How the city was settled and grew
Paragould was founded in 1883 as a railroad junction town, named after a merger of two railroad magnates—J.W. Paramore and Jay Gould—whose competing lines met here. The original population was drawn by the timber industry and the promise of rail work. The first wave of settlers were white migrants from the Upper South, primarily Tennessee and Kentucky, who arrived via the St. Louis, Iron Mountain and Southern Railway. These early residents built homes in the Original Townsite (the grid around today’s Courthouse Square) and the West Side neighborhood, where modest frame houses still stand. By 1900, the population had reached about 3,000, with a small Black community forming in the South Side area near the railroad tracks, working as laborers and domestic servants. A second wave came during the 1920s timber boom, when the Missouri Pacific Railroad expanded operations, drawing additional white workers from the Ozarks and a handful of Italian immigrants who settled in the North End near the rail yards. The city grew steadily through the mid-20th century, reaching 10,000 by 1950, with the East Side developing as a post-war subdivision for returning veterans and their families.
Modern era (post-1965)
After the 1965 Hart-Cellar Act, Paragould saw virtually no new immigration—its foreign-born share remains under 1% today. The post-1965 era instead brought domestic in-migration from rural Greene County and neighboring Missouri counties, as small farms consolidated and people moved into town for manufacturing jobs. The Hillcrest neighborhood, developed in the 1970s and 1980s, absorbed many of these white working-class families, while the South Side saw a modest increase in its Black population, which grew from about 2% in 1970 to 3.4% today. The Hispanic population, now 5.0%, began arriving in the 1990s, drawn by poultry processing plants (such as the nearby Tyson Foods facility) and construction work. These families concentrated in the West Side and along Highway 49, where several Spanish-language churches and tiendas have opened. The East/Southeast Asian population (0.2%) is negligible, consisting of a few families employed in healthcare or academia, while the Indian subcontinent population (0.3%) is almost entirely composed of professionals at the local hospital or the Arkansas State University campus in Jonesboro, 25 miles south. No distinct ethnic enclaves exist for these groups; they are scattered across the city.
The future
Paragould’s population is projected to grow slowly, reaching roughly 32,000 by 2035, driven by natural increase and continued domestic in-migration from surrounding rural areas. The city is not homogenizing into a single identity but rather tribalizing along economic lines: the Hillcrest and East Side neighborhoods are becoming more solidly middle-class and white, while the West Side is emerging as a working-class Hispanic corridor. The Black population is plateauing, with no significant new arrivals expected. The tiny Asian and Indian populations are likely to remain static, as Paragould lacks the professional job base or university presence to attract them in numbers. The foreign-born share will probably stay below 2% for the foreseeable future.
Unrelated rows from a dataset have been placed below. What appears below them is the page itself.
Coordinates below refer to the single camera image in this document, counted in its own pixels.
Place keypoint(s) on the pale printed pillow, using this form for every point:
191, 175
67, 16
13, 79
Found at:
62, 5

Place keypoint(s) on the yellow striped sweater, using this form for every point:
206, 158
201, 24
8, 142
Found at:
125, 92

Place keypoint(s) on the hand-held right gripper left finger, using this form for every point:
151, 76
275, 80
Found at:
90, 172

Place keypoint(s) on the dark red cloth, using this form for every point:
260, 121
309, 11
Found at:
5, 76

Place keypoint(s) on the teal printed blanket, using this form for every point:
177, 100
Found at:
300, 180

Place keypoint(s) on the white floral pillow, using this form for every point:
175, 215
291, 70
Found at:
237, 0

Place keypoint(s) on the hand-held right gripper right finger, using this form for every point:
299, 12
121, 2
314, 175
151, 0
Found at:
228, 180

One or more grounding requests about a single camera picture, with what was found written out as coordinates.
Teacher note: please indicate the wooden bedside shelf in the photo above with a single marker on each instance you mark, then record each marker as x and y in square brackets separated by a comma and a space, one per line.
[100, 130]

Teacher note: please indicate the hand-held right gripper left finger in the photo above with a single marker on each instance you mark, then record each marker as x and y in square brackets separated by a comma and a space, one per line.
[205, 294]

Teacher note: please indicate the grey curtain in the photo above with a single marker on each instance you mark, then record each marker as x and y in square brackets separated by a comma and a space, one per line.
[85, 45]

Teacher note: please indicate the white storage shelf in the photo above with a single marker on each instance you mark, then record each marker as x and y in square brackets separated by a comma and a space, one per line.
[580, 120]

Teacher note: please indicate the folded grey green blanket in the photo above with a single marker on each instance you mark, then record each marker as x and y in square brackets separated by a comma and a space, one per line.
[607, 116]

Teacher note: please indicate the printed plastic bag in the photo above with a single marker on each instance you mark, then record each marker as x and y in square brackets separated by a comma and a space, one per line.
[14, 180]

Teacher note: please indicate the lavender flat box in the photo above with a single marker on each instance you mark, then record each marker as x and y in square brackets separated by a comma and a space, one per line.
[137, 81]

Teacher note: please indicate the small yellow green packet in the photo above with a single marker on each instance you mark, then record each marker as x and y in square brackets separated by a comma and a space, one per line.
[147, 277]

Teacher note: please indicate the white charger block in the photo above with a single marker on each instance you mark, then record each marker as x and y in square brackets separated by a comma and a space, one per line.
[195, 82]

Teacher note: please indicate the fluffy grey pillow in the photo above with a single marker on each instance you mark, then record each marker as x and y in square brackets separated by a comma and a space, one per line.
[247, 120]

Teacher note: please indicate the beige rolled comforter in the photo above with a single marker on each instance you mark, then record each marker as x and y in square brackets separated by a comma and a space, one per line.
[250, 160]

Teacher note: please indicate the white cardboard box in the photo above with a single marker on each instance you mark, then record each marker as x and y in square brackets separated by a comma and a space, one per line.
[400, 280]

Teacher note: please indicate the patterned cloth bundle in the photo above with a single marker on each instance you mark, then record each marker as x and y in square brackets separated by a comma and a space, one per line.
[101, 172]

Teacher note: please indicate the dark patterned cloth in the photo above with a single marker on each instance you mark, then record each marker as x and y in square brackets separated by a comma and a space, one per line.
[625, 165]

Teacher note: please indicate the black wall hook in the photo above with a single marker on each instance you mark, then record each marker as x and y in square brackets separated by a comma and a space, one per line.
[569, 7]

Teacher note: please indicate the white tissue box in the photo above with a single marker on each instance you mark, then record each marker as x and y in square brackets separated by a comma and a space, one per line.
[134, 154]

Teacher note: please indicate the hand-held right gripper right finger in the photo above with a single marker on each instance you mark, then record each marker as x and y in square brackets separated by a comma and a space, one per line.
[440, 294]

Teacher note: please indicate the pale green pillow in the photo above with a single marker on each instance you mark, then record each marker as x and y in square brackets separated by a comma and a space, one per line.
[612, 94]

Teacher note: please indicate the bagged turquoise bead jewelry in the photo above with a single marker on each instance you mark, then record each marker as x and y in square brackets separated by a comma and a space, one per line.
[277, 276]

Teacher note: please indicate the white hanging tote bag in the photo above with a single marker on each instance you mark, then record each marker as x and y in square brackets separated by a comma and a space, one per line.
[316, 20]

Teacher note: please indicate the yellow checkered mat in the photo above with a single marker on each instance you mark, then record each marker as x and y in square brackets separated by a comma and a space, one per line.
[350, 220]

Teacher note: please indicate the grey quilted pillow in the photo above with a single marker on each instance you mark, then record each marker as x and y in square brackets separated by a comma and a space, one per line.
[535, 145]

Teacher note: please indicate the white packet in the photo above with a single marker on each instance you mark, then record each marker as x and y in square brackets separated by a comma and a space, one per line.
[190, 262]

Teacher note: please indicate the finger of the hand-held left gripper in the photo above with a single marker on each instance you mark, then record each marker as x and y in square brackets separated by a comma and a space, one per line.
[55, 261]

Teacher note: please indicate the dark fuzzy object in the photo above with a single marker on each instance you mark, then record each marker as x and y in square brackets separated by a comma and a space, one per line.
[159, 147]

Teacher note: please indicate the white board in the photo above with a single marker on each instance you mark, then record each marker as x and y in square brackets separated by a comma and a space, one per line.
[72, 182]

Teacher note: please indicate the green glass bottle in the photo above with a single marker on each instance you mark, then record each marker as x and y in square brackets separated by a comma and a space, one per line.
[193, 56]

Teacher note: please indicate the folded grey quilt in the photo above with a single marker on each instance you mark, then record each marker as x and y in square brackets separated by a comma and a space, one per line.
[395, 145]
The most notable demographic shift is the aging of the white population—the median age is 38.5, and many younger adults leave for college and do not return, a trend that may slowly increase the Hispanic share as families with children settle in.
For someone moving in now, Paragould is becoming a quietly stratified small city: a white, aging core in the historic neighborhoods, a growing Hispanic working class on the west side, and a very small Black community in the south. The city’s low cost of living and manufacturing base offer stability, but the lack of diversity and educational attainment means limited social mobility for newcomers who are not already plugged into the local economy. It is a place where community ties remain strong, but those ties are increasingly defined by which neighborhood you live in.
* Values derived from national, state, county, city and local statistics and may differ in a specific area. Last updated: 2026-04-30T02:32:53.000Z
Narrative content on this page is AI-generated and may contain mistakes. Verify any details that matter before acting on them.
ReloMaps may earn a commission from affiliate links at no extra cost to you.